All of lore.kernel.org
 help / color / mirror / Atom feed
From: Stefano Stabellini <sstabellini@kernel.org>
To: Julien Grall <julien.grall@arm.com>
Cc: xen-devel@lists.xenproject.org, nd@arm.com,
	Stefano Stabellini <sstabellini@kernel.org>
Subject: Re: [PATCH v4 2/2] arm: proper ordering for correct execution of gic_update_one_lr and vgic_store_itargetsr
Date: Thu, 16 Feb 2017 15:39:31 -0800 (PST)	[thread overview]

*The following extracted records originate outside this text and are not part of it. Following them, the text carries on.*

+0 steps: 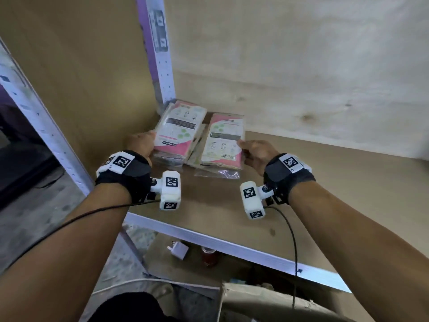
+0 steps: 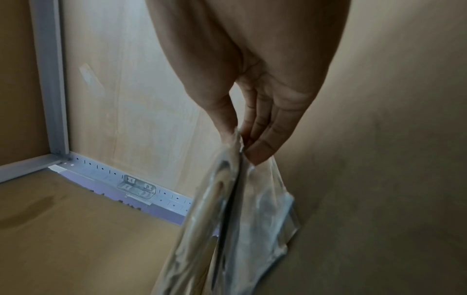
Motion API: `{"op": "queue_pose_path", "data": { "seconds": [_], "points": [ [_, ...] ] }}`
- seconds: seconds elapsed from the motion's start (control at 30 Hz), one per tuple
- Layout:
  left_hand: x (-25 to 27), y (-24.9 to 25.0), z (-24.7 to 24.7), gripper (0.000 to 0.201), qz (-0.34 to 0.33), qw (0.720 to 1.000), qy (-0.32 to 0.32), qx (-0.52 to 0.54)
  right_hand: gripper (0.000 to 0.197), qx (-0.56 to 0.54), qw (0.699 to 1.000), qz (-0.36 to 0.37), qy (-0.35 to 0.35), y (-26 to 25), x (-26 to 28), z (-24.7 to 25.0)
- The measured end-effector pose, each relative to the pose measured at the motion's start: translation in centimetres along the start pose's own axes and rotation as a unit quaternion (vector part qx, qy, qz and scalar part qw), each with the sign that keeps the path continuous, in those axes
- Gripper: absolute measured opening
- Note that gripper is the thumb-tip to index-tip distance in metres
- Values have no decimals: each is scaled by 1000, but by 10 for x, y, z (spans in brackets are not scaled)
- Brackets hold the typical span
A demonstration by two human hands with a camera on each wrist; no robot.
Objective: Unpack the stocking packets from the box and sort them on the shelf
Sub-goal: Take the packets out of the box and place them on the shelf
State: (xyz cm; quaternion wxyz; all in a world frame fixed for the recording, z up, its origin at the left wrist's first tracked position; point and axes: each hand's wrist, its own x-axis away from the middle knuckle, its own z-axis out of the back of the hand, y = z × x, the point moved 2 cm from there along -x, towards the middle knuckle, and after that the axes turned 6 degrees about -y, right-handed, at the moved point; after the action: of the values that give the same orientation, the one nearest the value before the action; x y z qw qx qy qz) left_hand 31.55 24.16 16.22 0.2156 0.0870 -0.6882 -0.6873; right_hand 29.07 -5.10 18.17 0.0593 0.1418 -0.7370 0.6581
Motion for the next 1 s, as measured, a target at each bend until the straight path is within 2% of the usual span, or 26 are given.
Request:
{"op": "queue_pose_path", "data": {
  "seconds": [0.3, 0.4, 0.47, 0.6, 0.73, 0.8, 0.9, 1.0],
  "points": [
    [-38, -10, 3, 38, 26, 994, 3, -109, 12, 37, 999, -6, 25, 10, -27, -24],
    [-41, -6, 1, 38, 14, 977, 9, -212, 16, 55, 997, -10, 51, 12, -33, -27],
    [-39, -3, 0, 40, 0, 965, 18, -261, 12, 73, 995, -16, 61, 11, -36, -28],
    [-32, -5, -2, 48, -21, 963, 49, -265, 17, 113, 990, -12, 82, 9, -36, -26],
    [-21, -4, -1, 61, -16, 949, 22, -313, 22, 173, 981, 5, 81, 5, -31, -25],
    [-15, -2, -1, 60, -15, 948, 7, -317, 21, 216, 974, 11, 63, 2, -25, -25],
    [-1, 4, 2, 58, -27, 945, -27, -324, 38, 243, 969, 7, 51, -1, -14, -23],
    [22, 13, 5, 54, -44, 929, -40, -365, 35, 260, 965, 10, 34, -5, 5, -20]
  ]
}}
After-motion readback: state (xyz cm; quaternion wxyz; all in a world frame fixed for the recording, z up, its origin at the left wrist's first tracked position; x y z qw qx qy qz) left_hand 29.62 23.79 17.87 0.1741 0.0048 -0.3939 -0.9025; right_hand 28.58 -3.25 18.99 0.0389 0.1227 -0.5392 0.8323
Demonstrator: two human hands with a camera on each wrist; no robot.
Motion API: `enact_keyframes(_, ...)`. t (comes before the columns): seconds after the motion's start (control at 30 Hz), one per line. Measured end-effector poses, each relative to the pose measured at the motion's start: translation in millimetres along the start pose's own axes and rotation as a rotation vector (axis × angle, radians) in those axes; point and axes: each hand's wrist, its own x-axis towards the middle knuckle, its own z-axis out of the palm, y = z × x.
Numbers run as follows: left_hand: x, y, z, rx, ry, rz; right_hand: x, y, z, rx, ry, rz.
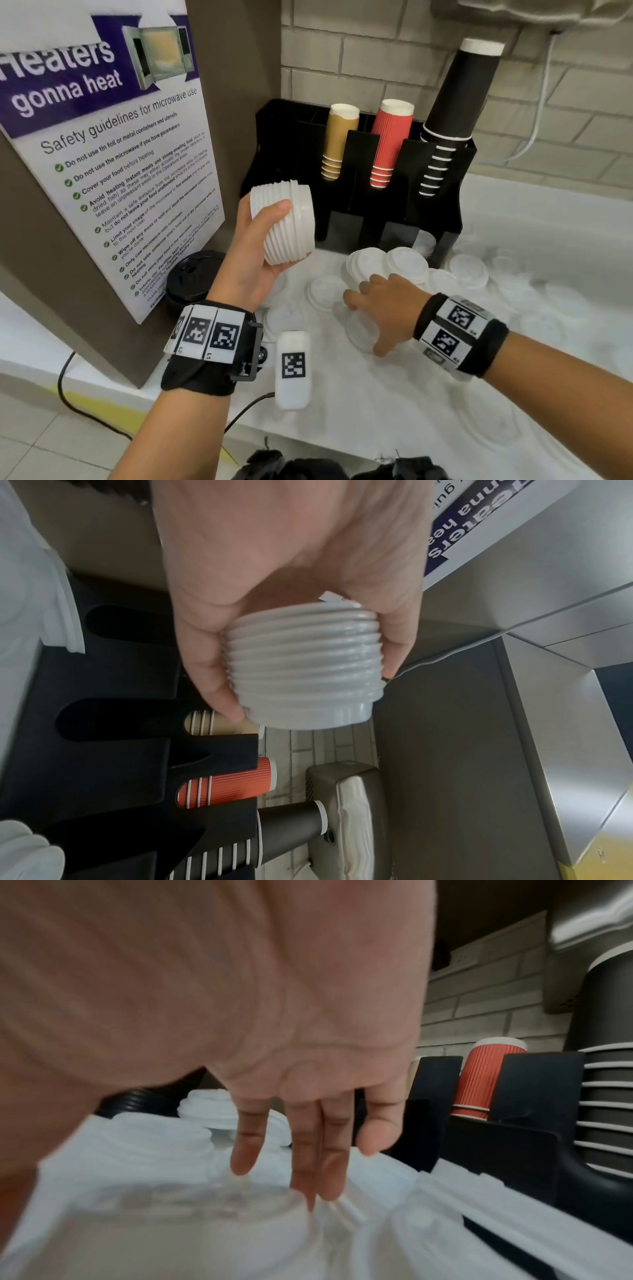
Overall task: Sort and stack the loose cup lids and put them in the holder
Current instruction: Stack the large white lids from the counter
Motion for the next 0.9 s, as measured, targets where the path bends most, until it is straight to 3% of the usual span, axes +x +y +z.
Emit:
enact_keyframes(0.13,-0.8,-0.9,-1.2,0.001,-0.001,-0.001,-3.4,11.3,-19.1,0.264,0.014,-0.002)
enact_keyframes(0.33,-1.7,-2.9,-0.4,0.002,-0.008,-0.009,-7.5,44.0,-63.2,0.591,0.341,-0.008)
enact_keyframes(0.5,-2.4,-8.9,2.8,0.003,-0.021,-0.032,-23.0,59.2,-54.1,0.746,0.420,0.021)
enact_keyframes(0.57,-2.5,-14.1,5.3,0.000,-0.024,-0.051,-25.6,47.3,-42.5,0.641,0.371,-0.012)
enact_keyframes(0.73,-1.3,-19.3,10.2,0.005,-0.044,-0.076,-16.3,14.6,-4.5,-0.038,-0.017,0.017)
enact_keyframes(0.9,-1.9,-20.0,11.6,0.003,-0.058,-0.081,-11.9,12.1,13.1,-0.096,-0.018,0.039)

Message-ID: <alpine.DEB.2.10.1702161524080.9566@sstabellini-ThinkPad-X260> (raw)
In-Reply-To: <e5db92ff-febf-f458-978f-bbdf0b505c24@arm.com>

On Thu, 16 Feb 2017, Julien Grall wrote:
> On 16/02/2017 22:10, Stefano Stabellini wrote:
> > On Thu, 16 Feb 2017, Julien Grall wrote:
> > > Hi Stefano,
> > > 
> > > On 11/02/17 02:05, Stefano Stabellini wrote:
> > > > Concurrent execution of gic_update_one_lr and vgic_store_itargetsr can
> > > > result in the wrong pcpu being set as irq target, see
> > > > http://marc.info/?l=xen-devel&m=148218667104072.
> > > > 
> > > > To solve the issue, add barriers, remove an irq from the inflight
> > > > queue, only after the affinity has been set. On the other end, write the
> > > > new vcpu target, before checking GIC_IRQ_GUEST_MIGRATING and inflight.
> > > > 
> > > > Signed-off-by: Stefano Stabellini <sstabellini@kernel.org>
> > > > ---
> > > >  xen/arch/arm/gic.c     | 3 ++-
> > > >  xen/arch/arm/vgic-v2.c | 4 ++--
> > > >  xen/arch/arm/vgic-v3.c | 4 +++-
> > > >  3 files changed, 7 insertions(+), 4 deletions(-)
> > > > 
> > > > diff --git a/xen/arch/arm/gic.c b/xen/arch/arm/gic.c
> > > > index a5348f2..bb52959 100644
> > > > --- a/xen/arch/arm/gic.c
> > > > +++ b/xen/arch/arm/gic.c
> > > > @@ -503,12 +503,13 @@ static void gic_update_one_lr(struct vcpu *v, int
> > > > i)
> > > >               !test_bit(GIC_IRQ_GUEST_MIGRATING, &p->status) )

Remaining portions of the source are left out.